It is 10 years since Grace Hall last saw a katipo spider at Port Waikato.
It's about the same time since she saw one at Muriwai Beach, where there used to be "a good population".
Ms Hall, the spider specialist at Landcare Research in Auckland, says the nearest place she knows where she can still find a katipo is at Foxton Beach, four-fifths of the way down the North Island. And even there they are now "quite hard to find".
In fact, others have found them closer to home. Auckland Museum insect specialist John Early says they are "thick as anything" on Great Barrier Island, and a recent Conservation Department survey has found small numbers at Matakana Island, Papamoa, Kaituna and Maketu on the Bay of Plenty coast.
But the experts are in little doubt that there are almost certainly fewer katipo than there are of that other great national icon, the kiwi.
Two blows have hit our poisonous spider. First, humans have built on, ridden beach buggies over, planted and tamed much of the sand in which katipo live. Second, foreign spiders have intruded into what sand remains.
Steatoda capensis, a South African immigrant, was reported in the 1990s to have displaced the katipo along the west coast of the North Island from Wellington to Wanganui, including Foxton.
But Brian Patrick of Otago Museum, who looked for katipo at 127 places for the Conservation Department in 2002, often found the African species coexisting with the katipo in the same dunes and even under the same piece of driftwood. He concluded that Steatoda might not actively displace the katipo, but might recolonise places faster after katipo are driven from them by storms or other events.

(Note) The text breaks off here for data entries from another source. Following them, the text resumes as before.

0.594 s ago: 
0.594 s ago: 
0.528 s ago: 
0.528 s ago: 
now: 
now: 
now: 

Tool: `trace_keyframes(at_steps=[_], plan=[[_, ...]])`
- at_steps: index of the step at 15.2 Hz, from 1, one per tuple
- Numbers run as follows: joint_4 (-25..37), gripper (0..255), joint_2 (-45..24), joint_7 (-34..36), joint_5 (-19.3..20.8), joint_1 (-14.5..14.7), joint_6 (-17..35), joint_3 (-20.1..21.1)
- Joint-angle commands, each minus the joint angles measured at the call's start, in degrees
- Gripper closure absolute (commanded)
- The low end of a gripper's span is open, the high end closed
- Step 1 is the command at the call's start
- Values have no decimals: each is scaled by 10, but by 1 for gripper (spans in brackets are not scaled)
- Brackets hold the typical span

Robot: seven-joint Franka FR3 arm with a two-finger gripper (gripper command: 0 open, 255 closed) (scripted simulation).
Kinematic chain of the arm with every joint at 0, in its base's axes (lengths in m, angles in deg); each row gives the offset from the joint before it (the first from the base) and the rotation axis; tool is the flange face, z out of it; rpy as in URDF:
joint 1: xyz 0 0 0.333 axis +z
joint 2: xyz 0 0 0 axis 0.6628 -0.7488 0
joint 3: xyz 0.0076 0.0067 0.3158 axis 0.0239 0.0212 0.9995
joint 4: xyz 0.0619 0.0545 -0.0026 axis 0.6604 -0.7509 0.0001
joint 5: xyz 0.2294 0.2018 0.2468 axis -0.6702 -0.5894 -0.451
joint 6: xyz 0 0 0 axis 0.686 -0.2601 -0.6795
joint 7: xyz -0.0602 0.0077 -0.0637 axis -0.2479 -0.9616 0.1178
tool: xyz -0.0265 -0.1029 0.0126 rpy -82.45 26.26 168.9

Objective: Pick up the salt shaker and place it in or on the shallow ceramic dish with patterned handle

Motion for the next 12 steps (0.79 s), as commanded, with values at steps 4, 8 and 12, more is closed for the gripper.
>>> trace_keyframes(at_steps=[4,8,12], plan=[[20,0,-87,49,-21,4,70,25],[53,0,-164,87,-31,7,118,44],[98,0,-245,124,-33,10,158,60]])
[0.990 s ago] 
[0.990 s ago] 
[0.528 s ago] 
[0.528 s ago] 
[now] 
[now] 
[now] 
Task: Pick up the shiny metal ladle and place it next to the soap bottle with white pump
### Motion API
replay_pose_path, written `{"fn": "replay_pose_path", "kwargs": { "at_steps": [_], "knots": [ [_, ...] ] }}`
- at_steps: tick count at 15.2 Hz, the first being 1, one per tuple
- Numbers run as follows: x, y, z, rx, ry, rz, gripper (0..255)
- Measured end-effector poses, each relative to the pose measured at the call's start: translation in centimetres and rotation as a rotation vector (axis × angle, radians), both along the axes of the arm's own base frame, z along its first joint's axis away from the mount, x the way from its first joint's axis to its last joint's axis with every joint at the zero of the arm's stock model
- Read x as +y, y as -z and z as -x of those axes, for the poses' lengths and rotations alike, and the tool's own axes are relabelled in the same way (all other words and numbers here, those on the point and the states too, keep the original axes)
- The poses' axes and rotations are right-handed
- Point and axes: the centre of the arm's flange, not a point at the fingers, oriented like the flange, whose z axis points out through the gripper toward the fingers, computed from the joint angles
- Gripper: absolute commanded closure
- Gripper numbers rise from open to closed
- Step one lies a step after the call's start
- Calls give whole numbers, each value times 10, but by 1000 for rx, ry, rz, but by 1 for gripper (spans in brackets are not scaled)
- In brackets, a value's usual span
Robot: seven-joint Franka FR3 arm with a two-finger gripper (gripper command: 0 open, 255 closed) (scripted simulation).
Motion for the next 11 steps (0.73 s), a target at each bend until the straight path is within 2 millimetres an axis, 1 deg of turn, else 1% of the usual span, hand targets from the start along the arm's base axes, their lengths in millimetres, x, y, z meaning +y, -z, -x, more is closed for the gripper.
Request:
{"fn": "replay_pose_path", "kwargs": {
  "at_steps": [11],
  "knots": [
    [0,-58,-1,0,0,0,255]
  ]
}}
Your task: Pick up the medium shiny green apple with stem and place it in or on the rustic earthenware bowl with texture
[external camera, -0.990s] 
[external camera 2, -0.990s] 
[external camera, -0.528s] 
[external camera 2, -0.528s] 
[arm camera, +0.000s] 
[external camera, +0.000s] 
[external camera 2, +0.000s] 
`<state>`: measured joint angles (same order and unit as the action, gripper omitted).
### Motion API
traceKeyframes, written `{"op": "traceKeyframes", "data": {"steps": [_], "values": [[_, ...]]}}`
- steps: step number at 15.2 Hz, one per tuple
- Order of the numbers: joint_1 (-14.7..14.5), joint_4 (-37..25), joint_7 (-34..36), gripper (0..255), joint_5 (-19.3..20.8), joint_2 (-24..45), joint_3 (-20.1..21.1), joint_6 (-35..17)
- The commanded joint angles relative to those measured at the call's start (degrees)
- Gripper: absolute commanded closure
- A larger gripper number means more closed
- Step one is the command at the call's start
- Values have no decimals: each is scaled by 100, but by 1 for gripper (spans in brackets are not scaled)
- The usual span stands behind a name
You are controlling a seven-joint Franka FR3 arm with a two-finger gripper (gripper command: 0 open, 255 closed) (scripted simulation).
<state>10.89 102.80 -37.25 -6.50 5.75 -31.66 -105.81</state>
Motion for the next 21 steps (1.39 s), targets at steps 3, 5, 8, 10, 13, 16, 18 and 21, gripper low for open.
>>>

Both species are members of the same worldwide family of cobweb-making spiders called Theridiidae.
Like others of this kind, the katipo lives for only a year, just time to produce the next year's generation.
They are tiny. The female's abdomen is about the size of a pea, black with the katipo's distinctive red stripe on its back. The male is only a sixth as big, with the size and whiter colouring of juvenile females. (They are too small to bite humans.)
The females lay their eggs in November or December in an "eggsac", enclosed by a layer or two of silk.
When the young spiders, called "spiderlings", emerge, they have to shed their hard outer body walls four or five times for males, and six to eight times for females, to make room for their bodies to grow.
Once they reach maturity, their instincts teach them to build webs to catch their insect and beetle meals. All spiders use poison to kill captured prey, but the female katipo is one of the few that can bite creatures as big and tough as us.
By August or September, it is time to mate. The little males go looking for the females' webs, and try to convince their giant partners that they are there to make love, not to be eaten.
It's a perilous affair. Ray and Lyn Forster, in their magnificent Spiders of New Zealand and their Worldwide Kin (1999), say the female is often aggressive at first and chases her little mate away.
"After the male performs a courtship consisting of bobbing, plucking and tweaking actions on the web, interspersed with periods of cautious advances and being chased by the female, mutual agreement is reached."
Once the deed is done, using a kind of antenna on the male's head called a "palp", the male has completed his role in life and soon dies. In some species, but not the katipo, he is actually eaten by the female.
The female is then ready to lay her eggs and start the cycle over again.